SQL Server Archives | Page 132 of 164

When Should You Index Temp Tables In SQL Server?

Posted on March 4, 2020May 16, 2022 by Erik Darling

What I Mean Is

You already know that your temp table needs an index. Let’s say there’s some query plan ouchie from not adding one. You’ve already realized that you should probably use a clustered index rather than a nonclustered index. Adding a nonclustered index leaves you with a heap and an index, and there are a lot of times when nonclustered indexes won’t be used because they don’t cover the query columns enough.

Good. We’ve fixed you.

But, like, when should you create the index?

Options

You can do one of these things:

Inline, when you create the table
After you create the table
After you load data into the table

This requires a bit of testing to get right.

Inline

In many cases, this is the best option, for reasons outlined by Pam Lahoud.

Do not explicitly drop temp tables at the end of a stored procedure, they will get cleaned up when the session that created them ends.
Do not alter temp tables after they have been created.
Do not truncate temp tables
Move index creation statements on temp tables to the new inline index creation syntax that was introduced in SQL Server 2014.

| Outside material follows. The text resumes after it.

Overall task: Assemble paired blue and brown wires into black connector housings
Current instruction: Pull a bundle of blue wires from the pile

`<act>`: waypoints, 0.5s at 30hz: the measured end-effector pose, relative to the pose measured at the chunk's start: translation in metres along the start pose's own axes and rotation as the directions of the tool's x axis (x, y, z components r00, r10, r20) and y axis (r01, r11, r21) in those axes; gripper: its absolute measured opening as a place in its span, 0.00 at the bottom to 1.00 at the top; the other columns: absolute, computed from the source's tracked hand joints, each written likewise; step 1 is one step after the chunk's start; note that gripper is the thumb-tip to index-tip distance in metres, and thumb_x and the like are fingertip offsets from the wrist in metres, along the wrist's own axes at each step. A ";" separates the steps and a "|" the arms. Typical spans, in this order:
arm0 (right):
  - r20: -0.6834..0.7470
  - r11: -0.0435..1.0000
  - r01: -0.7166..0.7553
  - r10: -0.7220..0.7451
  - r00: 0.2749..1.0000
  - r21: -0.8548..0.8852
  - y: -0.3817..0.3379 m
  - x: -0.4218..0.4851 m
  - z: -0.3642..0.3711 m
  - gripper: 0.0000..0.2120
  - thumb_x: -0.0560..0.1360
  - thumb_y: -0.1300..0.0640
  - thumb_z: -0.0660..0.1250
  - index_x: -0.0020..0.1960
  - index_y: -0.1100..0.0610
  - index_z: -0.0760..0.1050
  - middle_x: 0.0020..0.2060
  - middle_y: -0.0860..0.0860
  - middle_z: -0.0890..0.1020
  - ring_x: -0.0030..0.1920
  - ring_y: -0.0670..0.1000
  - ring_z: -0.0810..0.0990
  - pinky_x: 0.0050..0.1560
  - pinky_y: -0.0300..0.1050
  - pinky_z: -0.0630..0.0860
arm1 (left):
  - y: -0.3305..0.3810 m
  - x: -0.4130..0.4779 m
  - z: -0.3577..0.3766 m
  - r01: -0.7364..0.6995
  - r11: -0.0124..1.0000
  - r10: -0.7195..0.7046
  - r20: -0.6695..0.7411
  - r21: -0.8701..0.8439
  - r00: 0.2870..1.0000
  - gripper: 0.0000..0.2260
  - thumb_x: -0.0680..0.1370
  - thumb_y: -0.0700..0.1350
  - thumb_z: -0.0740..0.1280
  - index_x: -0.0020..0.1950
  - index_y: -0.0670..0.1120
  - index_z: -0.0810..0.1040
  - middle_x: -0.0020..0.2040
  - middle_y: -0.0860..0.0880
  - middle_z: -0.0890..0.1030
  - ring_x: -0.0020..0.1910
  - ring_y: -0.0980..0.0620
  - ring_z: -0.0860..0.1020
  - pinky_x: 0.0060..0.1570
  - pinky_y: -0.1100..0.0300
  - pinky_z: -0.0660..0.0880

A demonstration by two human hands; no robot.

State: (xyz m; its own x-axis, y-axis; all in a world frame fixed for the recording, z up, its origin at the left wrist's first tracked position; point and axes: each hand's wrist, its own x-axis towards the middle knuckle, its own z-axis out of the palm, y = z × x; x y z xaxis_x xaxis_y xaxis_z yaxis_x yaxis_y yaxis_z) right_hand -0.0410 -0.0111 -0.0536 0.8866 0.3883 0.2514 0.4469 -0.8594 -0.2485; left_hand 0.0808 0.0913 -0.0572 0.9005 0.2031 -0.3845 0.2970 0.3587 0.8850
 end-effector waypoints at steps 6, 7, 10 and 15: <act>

Where it can be a bad option is:

If you can’t get a parallel insert even with a TABLOCK hint
Sorting the data to match index order on insert could result in some discomfort

After Creation

This is almost always not ideal, unless you want to avoid caching the temp table, and for the recompilation to occur for whatever reason.

It’s not that I’d ever rule this out as an option, but I’d wanna have a good reason for it.

Probably even several.

After Insert

This can sometimes be a good option if the query plan you get from inserting into the index is deficient in some way.

Like I mentioned up above, maybe you lose parallel insert, or maybe the DML Request Sort is a thorn in your side.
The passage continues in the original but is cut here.